The protracted build-up to the real business of Giovanni Trapattoni's tenure as Ireland's manager may be drawing to a close but, for now at least, there is time for laughter.
It was an exchange between a Norwegian journalist and Robbie Keane that provided the gold medal moment in the field of jocularity yesterday.
Out of the blue, the local completely flummoxed the Irish captain by revealing that former Blackburn and Manchester United defender Henning Berg had described the Dubliner as the most difficult striker that he had ever played against.
"Yes, even better than Thierry Henry", added the hack as if to emphasise the surprise element, while Keane looked slightly taken aback before responding with a grin: "Was he drunk?"
Loud laughter reverberated around the room. When the comment was explained to Trap, he grinned as well. Robbie had already made a quip about his relief that the media would be safe now the trip to Georgia was off and that went down a treat.
They'll be selling tickets next. Heck, there was even a comedian, Karl Spain, in the audience at the pre-match press conference yesterday, enjoying the material from the top table.
The honeymoon period of the new regime has been filled with belly-aching laughs but the reality is that the joking really stops now.
Sure, the result in tonight's friendly with Norway at the Ullevaal Stadium may not matter too much but with a relatively clean bill of health the performance of the Irish team and, crucially, the manner in which they adapt to the system preferred by their manager will be very significant indeed.
From his chosen starting line-up, we can draw some early conclusions. At the moment, he clearly feels that if he is to use Damien Duff and Aiden McGeady as attacking wingers, then his central midfield pair will have to be more defensively minded than Andy Reid.
Therefore, Steven Reid and Glenn Whelan get the nod although the former will have a test on his injured knee this morning to see if he can take his place.
If not, Liam Miller steps in to renew the partnership with Whelan that was selected for May's jousts with Serbia and Colombia.
When asked about the omission of Sunderland's Reid, Trapattoni indicated that he didn't want to make too many changes from the Colombia game, with Steve Finnan and Kevin Kilbane already returning as full backs, so another switch or two would have been bordering on wholesale.
In that respect, you could argue that Reid has suffered from missing May's get-together.
Nevertheless, the indications that the playmaker's best chance of a regular starting XI place away from home is by displacing Kevin Doyle and playing off Keane do not look far off the mark.
"We have enough offensive players already, like Robbie, like Doyle, like Duff, like McGeady, Hunt and Keogh," said Trapattoni.
"All the strong teams in the world, in Europe, the midfield players are very strong.
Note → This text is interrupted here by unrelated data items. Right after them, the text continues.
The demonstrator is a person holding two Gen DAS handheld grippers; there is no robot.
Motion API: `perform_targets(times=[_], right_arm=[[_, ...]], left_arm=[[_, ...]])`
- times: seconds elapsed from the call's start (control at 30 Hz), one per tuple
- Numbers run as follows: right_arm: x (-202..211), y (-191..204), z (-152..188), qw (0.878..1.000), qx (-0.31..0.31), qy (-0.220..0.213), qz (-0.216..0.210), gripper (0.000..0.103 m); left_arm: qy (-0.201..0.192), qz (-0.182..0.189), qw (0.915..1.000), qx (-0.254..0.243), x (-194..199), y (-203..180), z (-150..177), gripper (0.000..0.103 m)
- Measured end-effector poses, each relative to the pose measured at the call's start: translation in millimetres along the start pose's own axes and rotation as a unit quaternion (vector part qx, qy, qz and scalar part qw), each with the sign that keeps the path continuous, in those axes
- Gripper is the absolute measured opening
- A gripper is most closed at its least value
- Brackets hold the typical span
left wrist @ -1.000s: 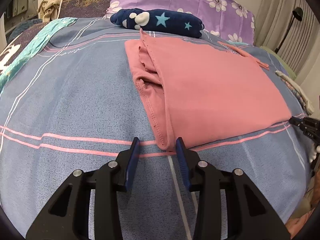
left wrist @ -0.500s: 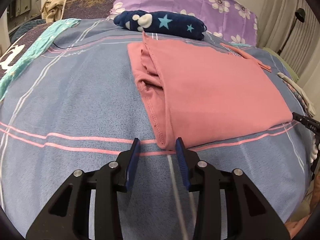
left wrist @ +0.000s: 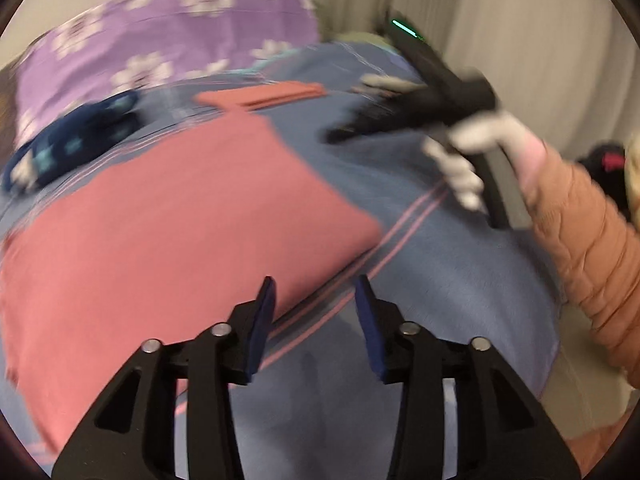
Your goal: Fold small clothes
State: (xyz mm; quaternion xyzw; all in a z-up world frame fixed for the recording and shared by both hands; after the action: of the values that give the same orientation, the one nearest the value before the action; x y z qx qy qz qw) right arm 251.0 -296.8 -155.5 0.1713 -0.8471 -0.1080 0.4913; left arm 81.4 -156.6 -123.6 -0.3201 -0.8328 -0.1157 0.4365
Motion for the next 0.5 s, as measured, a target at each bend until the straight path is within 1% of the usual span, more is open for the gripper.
perform_targets(times=[0.07,0.13,0.23,0.33,0.43,0.5], right_arm=[[-9,1,-10,1.0,0.004,0.007,-0.006,0.018],[-18,2,-20,1.0,0.015,0.014,-0.01,0.021],[-30,5,-27,0.999,0.026,0.021,-0.02,0.025],[-37,6,-34,0.999,0.023,0.021,-0.041,0.031],[-43,6,-40,0.998,0.014,0.018,-0.059,0.033],[-48,5,-45,0.998,0.009,0.018,-0.064,0.033]], left_arm=[[0.013,-0.017,0.9993,-0.031,-23,-18,-9,0.05],[0.025,-0.036,0.9974,-0.058,-40,-28,-13,0.05],[0.04,-0.049,0.9959,-0.065,-51,-29,-16,0.05],[0.041,-0.072,0.9937,-0.075,-58,-31,-23,0.051],[0.045,-0.091,0.9899,-0.1,-64,-37,-25,0.051],[0.048,-0.1,0.9874,-0.114,-69,-41,-24,0.051]])
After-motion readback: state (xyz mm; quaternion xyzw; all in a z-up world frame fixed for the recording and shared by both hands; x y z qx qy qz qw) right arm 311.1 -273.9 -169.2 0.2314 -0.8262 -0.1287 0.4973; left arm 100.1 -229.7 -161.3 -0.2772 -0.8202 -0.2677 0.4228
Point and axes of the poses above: each gripper's, at about its wrist camera, not at the fingertips, and x roughly against the way its jaws point, y to its left, z to its underside, the point moved 10 cm from there along -x, roughly the way its jaws point, and after that the axes turned 5 degrees about y, right-handed, at the moved point
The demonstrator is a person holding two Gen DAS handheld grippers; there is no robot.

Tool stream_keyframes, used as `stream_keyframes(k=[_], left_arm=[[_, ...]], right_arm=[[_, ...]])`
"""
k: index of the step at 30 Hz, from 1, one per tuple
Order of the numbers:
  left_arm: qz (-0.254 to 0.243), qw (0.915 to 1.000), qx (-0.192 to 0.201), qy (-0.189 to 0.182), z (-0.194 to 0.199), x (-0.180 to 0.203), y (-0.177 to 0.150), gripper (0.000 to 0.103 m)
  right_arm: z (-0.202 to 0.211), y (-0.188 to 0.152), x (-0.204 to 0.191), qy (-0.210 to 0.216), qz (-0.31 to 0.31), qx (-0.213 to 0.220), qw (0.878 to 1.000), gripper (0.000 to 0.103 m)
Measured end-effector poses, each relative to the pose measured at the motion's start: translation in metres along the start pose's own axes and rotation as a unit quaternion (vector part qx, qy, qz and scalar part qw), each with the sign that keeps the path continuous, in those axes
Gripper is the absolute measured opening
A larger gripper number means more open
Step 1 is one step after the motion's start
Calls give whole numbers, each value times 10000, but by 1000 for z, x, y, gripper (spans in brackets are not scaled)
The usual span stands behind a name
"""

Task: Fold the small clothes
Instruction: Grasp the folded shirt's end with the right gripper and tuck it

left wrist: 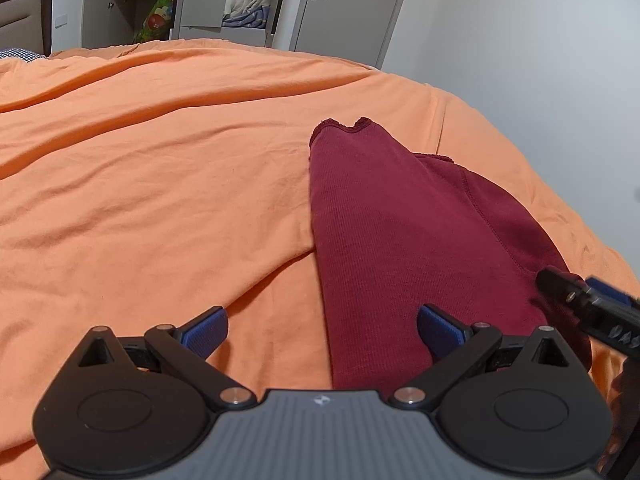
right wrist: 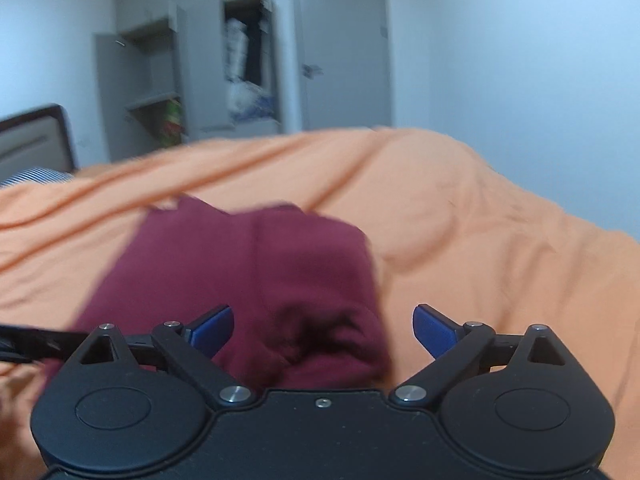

They can work hard, they can play, they can support strikers. We need strong players in midfield and this is why I think about Steven Reid."
For Andy, though, it seems a trifle unfair given his superior status at the Stadium of Light to a player like Miller.
In a training match on Monday, he was part of what is effectively the reserve side but was threading through passes with such regularity that, at one point, Liam Brady roared across the park: "Andy Reid, different class."
Alas, it is the pace and trickery of his wide men that the boss is relying on for his midfield creativity with the more languid talents of Reid sacrificed. A curious decision, perhaps, when he is arguably Ireland's best passer in an era where the inability to maintain possession is consistently bemoaned.
Of course, it is further forward and to Keane that Trap will look for the more dexterous type of innovation.
The summer mover spent a fair portion of yesterday batting away questions from Sky about life at Liverpool, his partnership with Fernando Torres and many other things with a dim relevance to Ireland.
When it came to discussing the merits of his international colleagues, he did offer the assessment that this is the strongest bunch since the one that made it to the World Cup in 2002.
"It's up there with the strongest we've had in my time. It's certainly as strong as it has been in the past five years. You look around the squad and there's a lot of quality, a lot of players in the Premier League, which is great," he said.
"I think we have a good chance of making it to the World Cup. Yes, it's a tough group but we have a chance as much as everyone else."
Yet when it boils down to it, Keane is conscious of the widespread belief that it's the senior players such as himself who have let Ireland down in recent campaigns.
Certainly, injuries have not helped and it will be interesting to see how Ireland behave as an attacking force now that they have a fully fit Duff and McGeady on either flank, which may take some of the burden off Keane and provide him with better service.
Nevertheless, leaving all those asterisks to one side, the fact that the manager is an experienced one means there will be less understanding towards the players if they underwhelm on this adventure.
"I don't think there was any excuses before", suggested Keane. "It just hasn't been good enough, it's as simple as that.
"As players you have to take responsibility, both as an individual and as a team. It's a team game and we have to look after each other. If we don't do that, then we haven't got a chance."
They are pertinent statements that will hopefully be followed up by actions. From here on in, humour will no longer be an acceptable distraction.